Whole mRNA Transcriptome Sequence Analysis Sequencing Doc (Bld/Tiss)Whole mRNA transcriptome sequence analysis in Blood or Tissue by SequencingWhole mRNA Seq Analysis Bld/T SeqWhole mRNA transcriptome sequence analysisMOLPATHWhole mRNA transcriptome sequence analysis, Blood or tissue specimenFind

Frequently asked questions

Code details

Code94820-8

SystemLOINC

Display nameWhole mRNA Transcriptome Sequence Analysis Sequencing Doc (Bld/Tiss)

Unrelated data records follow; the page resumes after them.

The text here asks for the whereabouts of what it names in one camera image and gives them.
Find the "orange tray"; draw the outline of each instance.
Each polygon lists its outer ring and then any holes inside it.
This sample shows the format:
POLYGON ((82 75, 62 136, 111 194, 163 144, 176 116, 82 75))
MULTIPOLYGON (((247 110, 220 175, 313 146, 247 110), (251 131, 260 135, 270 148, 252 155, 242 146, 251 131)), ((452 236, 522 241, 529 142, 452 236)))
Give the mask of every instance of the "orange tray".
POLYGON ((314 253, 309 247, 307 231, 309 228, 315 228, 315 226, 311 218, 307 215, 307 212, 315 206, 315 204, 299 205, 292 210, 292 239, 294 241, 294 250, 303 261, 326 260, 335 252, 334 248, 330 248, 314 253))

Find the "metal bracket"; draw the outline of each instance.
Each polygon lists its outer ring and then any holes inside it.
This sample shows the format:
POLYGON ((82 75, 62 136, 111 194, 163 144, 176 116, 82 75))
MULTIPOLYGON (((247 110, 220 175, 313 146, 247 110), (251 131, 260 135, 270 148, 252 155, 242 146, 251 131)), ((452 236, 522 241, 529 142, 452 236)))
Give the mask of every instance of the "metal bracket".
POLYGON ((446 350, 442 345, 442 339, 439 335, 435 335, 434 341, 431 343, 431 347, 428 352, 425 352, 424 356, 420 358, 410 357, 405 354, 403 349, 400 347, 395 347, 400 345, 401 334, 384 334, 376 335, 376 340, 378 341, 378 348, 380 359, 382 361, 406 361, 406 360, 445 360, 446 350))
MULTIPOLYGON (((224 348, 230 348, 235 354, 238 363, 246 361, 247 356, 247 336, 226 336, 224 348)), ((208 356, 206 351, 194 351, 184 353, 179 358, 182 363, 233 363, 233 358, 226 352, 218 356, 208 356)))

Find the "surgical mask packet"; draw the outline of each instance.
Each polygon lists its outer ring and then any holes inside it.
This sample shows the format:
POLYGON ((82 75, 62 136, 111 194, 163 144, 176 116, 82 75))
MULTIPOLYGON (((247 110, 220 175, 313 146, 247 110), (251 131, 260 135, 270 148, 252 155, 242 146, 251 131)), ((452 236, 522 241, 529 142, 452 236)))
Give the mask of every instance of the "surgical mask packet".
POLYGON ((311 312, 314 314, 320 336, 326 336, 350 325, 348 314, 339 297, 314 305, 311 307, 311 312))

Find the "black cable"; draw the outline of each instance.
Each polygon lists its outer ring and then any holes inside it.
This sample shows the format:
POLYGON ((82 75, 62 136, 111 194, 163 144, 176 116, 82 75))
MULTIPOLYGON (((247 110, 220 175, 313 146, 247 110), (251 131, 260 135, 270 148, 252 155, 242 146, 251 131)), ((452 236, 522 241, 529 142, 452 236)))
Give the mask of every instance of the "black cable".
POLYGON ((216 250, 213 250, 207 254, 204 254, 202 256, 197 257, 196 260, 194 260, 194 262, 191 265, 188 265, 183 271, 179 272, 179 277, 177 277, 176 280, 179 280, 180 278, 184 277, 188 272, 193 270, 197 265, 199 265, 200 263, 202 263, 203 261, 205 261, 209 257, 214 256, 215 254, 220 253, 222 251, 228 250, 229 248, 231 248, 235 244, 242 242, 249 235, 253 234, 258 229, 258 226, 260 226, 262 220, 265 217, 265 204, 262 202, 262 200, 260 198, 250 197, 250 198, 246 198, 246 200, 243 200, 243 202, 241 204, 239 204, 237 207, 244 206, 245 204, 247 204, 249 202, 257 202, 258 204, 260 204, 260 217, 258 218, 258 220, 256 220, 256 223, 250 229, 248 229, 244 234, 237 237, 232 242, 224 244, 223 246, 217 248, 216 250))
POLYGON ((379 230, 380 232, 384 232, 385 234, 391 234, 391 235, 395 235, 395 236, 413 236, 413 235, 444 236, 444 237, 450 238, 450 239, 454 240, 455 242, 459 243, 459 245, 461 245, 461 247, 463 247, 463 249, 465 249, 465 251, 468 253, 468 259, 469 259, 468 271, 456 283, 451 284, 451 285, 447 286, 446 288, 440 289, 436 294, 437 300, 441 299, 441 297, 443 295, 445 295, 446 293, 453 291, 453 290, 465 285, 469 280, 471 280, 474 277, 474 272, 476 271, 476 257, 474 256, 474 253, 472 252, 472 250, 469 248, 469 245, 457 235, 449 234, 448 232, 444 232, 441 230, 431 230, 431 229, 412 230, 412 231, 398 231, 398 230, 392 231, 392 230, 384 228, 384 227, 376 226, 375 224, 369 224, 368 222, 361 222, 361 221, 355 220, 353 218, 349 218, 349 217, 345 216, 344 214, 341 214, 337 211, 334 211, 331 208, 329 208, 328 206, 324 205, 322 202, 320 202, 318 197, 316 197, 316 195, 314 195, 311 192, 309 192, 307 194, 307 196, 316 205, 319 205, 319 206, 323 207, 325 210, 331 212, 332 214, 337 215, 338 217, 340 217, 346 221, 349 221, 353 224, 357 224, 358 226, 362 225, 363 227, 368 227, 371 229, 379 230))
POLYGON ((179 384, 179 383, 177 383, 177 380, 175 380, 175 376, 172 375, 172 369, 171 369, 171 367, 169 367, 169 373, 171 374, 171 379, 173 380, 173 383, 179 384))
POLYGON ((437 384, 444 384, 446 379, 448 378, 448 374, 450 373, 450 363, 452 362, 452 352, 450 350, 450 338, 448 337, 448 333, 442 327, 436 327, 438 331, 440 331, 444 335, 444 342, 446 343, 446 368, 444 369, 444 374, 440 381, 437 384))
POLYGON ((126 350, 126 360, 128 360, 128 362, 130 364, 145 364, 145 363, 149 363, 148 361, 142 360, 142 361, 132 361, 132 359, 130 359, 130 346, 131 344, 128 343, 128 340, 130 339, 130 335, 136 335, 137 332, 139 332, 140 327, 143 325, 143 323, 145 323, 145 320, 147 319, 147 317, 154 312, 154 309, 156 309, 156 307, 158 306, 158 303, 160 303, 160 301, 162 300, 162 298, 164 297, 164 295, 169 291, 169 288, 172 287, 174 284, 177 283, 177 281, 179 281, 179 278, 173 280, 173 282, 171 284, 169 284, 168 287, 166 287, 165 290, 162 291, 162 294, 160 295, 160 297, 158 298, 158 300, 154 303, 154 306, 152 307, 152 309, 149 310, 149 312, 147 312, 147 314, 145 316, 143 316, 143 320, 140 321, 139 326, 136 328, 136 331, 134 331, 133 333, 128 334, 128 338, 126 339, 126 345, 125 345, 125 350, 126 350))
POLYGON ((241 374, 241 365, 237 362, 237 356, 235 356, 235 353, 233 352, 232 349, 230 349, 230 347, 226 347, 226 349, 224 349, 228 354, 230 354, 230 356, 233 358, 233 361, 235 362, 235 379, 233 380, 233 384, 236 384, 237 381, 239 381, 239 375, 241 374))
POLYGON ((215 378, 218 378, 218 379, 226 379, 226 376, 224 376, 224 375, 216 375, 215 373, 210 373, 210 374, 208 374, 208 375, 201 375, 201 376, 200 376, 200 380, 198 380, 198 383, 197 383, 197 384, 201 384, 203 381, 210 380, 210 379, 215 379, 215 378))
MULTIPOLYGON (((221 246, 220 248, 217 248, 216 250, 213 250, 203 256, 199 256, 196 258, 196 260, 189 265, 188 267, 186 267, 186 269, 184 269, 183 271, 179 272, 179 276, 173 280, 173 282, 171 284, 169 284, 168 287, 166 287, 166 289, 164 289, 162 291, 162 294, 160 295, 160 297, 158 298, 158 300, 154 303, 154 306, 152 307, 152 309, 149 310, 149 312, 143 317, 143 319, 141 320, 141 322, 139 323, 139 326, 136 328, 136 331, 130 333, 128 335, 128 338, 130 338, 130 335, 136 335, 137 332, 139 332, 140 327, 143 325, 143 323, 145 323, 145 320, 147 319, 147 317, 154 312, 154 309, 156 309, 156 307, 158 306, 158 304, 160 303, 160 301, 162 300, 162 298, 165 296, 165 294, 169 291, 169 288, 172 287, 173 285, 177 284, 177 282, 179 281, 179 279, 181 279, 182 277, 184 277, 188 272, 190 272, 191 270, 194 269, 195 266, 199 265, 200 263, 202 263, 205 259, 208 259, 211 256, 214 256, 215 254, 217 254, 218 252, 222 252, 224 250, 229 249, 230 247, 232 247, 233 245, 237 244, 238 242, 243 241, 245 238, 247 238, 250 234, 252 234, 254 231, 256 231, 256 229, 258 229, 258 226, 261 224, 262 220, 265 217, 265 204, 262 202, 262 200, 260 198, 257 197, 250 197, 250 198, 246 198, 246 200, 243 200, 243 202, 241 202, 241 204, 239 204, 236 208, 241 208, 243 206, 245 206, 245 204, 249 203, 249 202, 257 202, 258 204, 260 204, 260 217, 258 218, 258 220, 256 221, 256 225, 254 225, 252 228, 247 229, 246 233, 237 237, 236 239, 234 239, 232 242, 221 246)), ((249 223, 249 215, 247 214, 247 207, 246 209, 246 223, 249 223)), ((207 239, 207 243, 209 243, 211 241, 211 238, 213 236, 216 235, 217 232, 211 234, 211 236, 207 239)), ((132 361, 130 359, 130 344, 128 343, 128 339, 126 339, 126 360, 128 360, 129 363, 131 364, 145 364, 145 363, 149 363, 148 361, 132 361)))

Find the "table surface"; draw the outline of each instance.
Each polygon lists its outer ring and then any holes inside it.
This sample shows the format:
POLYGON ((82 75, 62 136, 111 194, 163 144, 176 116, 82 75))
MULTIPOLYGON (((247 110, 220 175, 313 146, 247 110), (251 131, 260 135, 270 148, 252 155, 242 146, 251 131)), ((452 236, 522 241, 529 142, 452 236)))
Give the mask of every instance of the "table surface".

DescriptionWhole mRNA transcriptome sequence analysis

Short nameWhole mRNA Seq Analysis Bld/T Seq

ComponentWhole mRNA transcriptome sequence analysis

PropertyFind

TimingPt

System (specimen)Bld/Tiss

ScaleDoc

MethodSequencing

ClassMOLPATH

StatusACTIVE

Order/ObservationBoth

Flags

BillableNo

Valid clinical useNo

Source

SourceLOINC

Version2.82

Releasemain

First released2.68

Last changed2.68

Consumer names

Whole mRNA transcriptome sequence analysis, Blood or tissue specimen

Part names

Whole mRNA transcriptome sequence analysisFindPtBld/TissDocSequencingFindingPoint in time (spot)Blood or Tissue

About this content

This page is prepared by HealthAssure's clinical team using official coding standards from LOINC. AI tools assist with drafting explanations, which are then reviewed and verified by healthcare professionals for accuracy. This content is for informational purposes and does not replace professional medical advice. Meet our team.